In the canning process, sealed cans of food are sterilized with pressurized steam to kill any

microorganisms initially present in the food and thereby prolong the shelf life of the food. A

cylindrical can of food has a diameter of 4 cm and height of 4 cm. The food material can be treated

as a solid with heat capacity of 4000 J/kgK, density of 1200 kg/m³, and thermal conductivity of 0.6

W/mK. In the process, steam at 120°C is used to sterilize the can. The convective heat-transfer

coefficient is 60 W/m² K. The can and contents initially are at a uniform temperature of 20 °C.

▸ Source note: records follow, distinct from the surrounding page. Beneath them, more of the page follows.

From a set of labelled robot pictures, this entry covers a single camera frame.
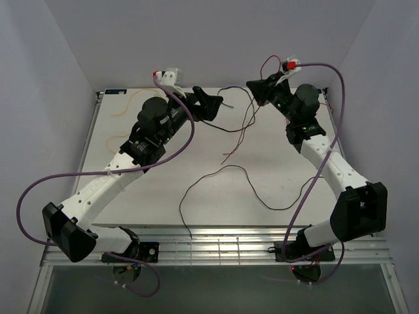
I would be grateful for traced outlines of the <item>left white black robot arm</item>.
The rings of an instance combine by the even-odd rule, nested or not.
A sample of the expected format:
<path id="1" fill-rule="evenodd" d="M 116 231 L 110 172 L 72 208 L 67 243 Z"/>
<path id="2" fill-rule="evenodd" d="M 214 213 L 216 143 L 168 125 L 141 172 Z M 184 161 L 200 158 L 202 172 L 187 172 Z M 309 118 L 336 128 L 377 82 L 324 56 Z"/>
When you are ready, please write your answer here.
<path id="1" fill-rule="evenodd" d="M 93 225 L 96 217 L 129 184 L 147 172 L 147 166 L 163 157 L 165 144 L 192 117 L 212 121 L 223 102 L 199 86 L 179 100 L 147 99 L 138 113 L 130 136 L 105 168 L 75 195 L 59 205 L 48 203 L 42 211 L 47 236 L 72 262 L 80 262 L 93 252 L 110 252 L 124 261 L 139 256 L 140 240 L 123 227 Z"/>

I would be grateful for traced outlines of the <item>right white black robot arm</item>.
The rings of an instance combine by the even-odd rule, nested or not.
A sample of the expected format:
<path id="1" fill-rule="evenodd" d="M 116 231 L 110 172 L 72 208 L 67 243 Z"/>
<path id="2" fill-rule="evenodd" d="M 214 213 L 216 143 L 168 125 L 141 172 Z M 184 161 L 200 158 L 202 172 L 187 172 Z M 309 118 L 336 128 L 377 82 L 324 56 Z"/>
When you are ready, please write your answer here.
<path id="1" fill-rule="evenodd" d="M 258 105 L 270 103 L 288 120 L 287 139 L 325 179 L 337 202 L 324 222 L 298 231 L 294 241 L 284 241 L 283 258 L 287 261 L 310 260 L 327 245 L 347 242 L 381 232 L 386 227 L 388 190 L 360 175 L 333 148 L 320 126 L 318 89 L 300 85 L 292 92 L 283 73 L 246 83 Z"/>

A. If the heat-transfer resistance offered by the thin can walls is neglected and the can ends are

thermally insulated, how long will it take for the center of the can to reach a temperature of 80

°C, which is sufficient to kill all microorganisms? Hint: You will need to use one of the charts

in Appendix F of Welty et al.

B. What is the required time if the ends of the can are not insulated but are instead exposed to the

steam? Hint: See Section 18.2 of Welty et al. for an approximate approach to this two-

dimensional problem. It is tricky, though, as you know the left-hand-side of Eq. 18.24, but not

the two terms on the right-hand-side. Thus, you will need iterate by making two educated guesses

for the time required, then calculate the right-hand-side and then interpolate (or extrapolate) to

get an improved estimate. Also, the variable a for this equation is the half-height of the can.